Composing applications using blueprints

In Cloudflow, a streaming application is composed of connected Streamlets. Each Streamlet defines zero or more inlets and outlets. To create a working application, we must describe how the Streamlets connect together, using topics as communication channels.

A blueprint specifies the streamlets used in an application and how they are connected. In practical terms, a blueprint is a text file that uses the HOCON format to declare the streamlets in an application, the topics used as communication channels, and the connections between streamlets and topics.

The blueprint must be defined within the file structure of the Cloudflow application sbt project, in the file src/main/blueprint/blueprint.conf.

An example of a blueprint is shown below:

blueprint {
  streamlets {
    sensor-data = com.example.SensorDataIngress
    metrics = com.example.SensorDataToMetrics
    validation = com.example.MetricsValidation
    reporter = com.example.MetricsEgress
  }

  topics {
    sensor-data {
      producers = [sensor-data.out]
      consumers = [metrics.in]
    }
    metrics{
      producers = [metrics.out]
      consumers = [validation.in]
    }
    validated {
      producers = [validation.out-0]
      consumers = [reporter.in]
    }
  }
}
Blueprint files are specified in the HOCON format, a superset of JSON.

The above example shows four streamlets, sensor-data, metrics, validation, and reporter.
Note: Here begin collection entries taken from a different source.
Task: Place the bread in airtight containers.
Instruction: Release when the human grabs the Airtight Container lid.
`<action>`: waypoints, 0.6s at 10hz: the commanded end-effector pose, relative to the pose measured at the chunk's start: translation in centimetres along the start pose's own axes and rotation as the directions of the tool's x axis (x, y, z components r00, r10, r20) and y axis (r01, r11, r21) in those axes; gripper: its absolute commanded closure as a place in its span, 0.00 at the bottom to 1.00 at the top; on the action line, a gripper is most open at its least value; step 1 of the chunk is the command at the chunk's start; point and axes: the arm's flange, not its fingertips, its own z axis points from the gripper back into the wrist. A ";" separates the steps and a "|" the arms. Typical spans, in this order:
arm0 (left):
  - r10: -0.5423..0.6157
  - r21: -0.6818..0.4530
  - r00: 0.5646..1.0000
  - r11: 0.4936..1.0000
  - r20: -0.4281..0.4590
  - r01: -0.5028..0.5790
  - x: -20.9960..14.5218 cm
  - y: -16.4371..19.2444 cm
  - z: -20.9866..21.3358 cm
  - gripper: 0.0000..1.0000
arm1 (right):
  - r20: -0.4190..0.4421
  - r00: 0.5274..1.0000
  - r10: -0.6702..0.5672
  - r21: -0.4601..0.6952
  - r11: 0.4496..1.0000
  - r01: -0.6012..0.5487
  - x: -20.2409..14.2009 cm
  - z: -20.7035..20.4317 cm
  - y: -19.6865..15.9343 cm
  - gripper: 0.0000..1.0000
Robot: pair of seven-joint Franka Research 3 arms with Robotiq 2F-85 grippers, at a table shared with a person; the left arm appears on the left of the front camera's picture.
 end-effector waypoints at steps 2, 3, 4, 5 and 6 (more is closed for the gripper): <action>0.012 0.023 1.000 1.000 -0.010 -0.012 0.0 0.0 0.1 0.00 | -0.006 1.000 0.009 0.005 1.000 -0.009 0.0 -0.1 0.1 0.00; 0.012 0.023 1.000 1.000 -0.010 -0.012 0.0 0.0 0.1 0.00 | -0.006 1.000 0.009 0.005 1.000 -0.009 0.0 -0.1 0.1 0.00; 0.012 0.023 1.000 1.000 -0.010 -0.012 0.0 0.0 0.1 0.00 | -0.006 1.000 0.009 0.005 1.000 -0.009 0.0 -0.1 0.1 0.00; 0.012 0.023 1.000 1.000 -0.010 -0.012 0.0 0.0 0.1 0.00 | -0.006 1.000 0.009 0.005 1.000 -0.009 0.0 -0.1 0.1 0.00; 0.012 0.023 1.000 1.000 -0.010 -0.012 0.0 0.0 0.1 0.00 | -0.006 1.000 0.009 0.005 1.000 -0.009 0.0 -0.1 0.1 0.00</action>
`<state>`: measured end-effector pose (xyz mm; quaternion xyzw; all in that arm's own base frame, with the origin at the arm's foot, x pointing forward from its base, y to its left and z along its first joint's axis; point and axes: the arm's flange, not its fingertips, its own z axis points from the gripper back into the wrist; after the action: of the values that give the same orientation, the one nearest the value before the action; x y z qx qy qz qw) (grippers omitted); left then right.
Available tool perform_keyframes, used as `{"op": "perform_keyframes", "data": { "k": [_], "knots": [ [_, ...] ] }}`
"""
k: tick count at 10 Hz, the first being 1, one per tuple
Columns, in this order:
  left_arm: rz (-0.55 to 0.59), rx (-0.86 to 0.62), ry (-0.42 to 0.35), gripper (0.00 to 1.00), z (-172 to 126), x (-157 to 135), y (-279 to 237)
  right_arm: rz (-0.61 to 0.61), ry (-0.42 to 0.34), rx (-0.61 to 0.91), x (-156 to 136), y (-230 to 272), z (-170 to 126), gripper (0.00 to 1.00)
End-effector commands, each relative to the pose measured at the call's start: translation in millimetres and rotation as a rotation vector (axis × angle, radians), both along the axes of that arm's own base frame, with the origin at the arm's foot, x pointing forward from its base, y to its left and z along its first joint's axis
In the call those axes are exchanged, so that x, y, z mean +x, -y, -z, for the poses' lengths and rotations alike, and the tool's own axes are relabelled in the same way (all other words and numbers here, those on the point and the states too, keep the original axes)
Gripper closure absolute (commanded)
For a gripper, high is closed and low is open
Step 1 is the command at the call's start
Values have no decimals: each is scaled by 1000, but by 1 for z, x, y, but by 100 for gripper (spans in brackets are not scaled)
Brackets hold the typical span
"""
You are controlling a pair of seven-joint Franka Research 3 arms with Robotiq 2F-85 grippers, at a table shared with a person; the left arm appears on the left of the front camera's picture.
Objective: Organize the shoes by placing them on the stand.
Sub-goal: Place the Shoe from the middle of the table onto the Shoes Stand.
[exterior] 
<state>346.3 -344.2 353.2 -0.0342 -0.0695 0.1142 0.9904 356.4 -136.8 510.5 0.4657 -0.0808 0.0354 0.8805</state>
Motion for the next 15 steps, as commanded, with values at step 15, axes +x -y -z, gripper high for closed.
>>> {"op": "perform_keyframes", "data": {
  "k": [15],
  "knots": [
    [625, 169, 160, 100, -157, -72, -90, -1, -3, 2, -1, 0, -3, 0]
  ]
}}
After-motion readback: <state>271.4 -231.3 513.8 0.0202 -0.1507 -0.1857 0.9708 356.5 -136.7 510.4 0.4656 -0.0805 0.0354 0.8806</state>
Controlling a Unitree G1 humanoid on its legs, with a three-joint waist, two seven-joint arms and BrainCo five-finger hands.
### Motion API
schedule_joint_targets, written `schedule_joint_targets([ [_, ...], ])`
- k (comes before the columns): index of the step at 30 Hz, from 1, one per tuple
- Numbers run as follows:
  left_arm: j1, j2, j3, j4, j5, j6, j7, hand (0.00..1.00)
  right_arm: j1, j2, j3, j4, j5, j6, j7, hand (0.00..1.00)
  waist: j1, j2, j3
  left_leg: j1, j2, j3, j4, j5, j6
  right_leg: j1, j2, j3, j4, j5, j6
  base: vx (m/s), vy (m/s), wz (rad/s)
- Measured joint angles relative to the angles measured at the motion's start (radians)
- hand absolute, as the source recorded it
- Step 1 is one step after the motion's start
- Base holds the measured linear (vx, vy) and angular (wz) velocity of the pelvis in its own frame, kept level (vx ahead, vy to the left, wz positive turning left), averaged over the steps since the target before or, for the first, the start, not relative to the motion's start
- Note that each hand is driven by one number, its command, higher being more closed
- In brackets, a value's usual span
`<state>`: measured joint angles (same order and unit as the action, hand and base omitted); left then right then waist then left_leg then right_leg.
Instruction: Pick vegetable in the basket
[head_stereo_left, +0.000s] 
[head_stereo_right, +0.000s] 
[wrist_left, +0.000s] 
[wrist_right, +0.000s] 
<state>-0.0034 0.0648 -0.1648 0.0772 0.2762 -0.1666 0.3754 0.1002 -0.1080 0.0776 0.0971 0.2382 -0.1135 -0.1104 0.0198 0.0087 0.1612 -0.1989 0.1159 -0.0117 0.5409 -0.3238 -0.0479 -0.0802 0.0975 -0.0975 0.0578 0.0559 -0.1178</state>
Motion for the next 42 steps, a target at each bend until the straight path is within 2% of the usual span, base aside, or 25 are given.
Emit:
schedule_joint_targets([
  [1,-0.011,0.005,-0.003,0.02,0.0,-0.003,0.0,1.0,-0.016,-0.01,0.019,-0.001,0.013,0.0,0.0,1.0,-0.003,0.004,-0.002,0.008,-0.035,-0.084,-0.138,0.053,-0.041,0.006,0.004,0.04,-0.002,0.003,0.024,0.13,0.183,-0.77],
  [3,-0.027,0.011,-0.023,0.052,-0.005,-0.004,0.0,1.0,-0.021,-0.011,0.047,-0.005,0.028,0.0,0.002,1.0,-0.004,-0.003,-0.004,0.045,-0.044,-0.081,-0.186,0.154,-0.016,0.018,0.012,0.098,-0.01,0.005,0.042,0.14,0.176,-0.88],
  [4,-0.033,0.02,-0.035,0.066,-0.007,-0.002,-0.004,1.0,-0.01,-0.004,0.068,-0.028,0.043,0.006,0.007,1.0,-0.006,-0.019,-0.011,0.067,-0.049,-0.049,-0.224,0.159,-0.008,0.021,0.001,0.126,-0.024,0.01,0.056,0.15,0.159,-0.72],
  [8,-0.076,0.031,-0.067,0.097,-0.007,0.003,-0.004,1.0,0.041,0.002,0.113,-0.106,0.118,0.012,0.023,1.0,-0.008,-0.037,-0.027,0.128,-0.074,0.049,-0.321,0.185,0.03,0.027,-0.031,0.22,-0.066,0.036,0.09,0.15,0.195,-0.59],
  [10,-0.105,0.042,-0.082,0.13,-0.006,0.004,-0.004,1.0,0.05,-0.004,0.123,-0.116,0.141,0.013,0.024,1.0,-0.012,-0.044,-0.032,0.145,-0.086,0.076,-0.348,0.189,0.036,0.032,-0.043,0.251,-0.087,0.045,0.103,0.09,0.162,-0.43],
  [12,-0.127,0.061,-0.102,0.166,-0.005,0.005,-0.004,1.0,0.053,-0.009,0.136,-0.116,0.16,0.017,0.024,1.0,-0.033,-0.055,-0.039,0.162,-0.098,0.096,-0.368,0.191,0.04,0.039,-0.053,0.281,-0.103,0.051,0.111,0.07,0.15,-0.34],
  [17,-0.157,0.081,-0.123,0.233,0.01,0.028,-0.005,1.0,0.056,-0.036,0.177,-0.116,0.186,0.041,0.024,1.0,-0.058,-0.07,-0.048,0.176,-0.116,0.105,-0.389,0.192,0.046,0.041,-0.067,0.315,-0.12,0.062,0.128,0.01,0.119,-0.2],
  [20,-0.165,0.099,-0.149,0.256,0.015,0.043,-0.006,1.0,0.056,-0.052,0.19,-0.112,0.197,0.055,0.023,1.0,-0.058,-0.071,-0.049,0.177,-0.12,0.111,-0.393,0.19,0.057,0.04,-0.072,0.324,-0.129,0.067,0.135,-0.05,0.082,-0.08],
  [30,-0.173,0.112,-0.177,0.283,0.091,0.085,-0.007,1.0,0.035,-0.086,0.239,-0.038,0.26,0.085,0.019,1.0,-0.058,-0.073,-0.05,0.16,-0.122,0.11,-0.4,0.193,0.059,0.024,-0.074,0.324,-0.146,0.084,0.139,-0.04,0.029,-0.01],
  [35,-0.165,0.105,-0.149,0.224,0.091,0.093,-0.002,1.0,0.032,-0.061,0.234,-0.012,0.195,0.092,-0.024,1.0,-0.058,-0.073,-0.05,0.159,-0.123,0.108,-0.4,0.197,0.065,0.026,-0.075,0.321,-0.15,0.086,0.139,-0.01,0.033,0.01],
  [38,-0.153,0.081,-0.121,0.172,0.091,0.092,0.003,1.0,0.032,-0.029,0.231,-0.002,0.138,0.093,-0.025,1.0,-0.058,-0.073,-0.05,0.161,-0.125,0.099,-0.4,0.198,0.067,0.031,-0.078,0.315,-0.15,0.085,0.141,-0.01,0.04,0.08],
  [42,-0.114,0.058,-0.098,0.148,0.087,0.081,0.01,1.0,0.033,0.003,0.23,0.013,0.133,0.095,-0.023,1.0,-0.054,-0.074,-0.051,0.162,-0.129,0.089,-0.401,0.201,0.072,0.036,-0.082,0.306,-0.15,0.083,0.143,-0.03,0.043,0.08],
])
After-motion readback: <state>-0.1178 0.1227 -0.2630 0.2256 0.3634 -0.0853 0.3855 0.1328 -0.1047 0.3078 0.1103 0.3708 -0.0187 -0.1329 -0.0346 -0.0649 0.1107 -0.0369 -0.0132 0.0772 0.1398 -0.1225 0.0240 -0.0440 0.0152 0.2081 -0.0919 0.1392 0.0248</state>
The streamlets section declares the streamlets used in the application and gives them a short name. The topics section declares topics and describes the connections between streamlets and topics.

Let’s review these sections in more detail.

The streamlets Section

In this section, we describe the streamlets used within the application. Each streamlet declaration consists of <short-name> = <fully qualified implementation file> pairs. Declaring streamlets in this way ensures two important conditions:

  • Only streamlets declared in this section will be used in the application, regardless of the available streamlets in the implementing project.

  • The same streamlet implementation class can be instantiated multiple times by declaring multiple streamlet names that point to the same implementation class.

You should view a Streamlet, implemented as a Java or Scala class, as a reusable component that can be used to create instances, not as a singleton object that will only run once.

Using the configuration system, different streamlet instances of the same implementation can be given different configurations so that they can work in customized ways.

Understanding the short-name

There are a few characteristics related to the streamlet name given with the short-name, as we list here:

  • The short name gives a name to a streamlet instance.

  • The implementation of that instance is indicated by the fully qualified name (FQN) of the streamlet implementation class.

  • Each short name must be unique within the application.

The short-name becomes part of the application in the following ways:

  • We use this name to refer to the streamlets in the topics section.

  • It becomes the name of the component in the application runtime (deployments or pods on a Kubernetes cluster)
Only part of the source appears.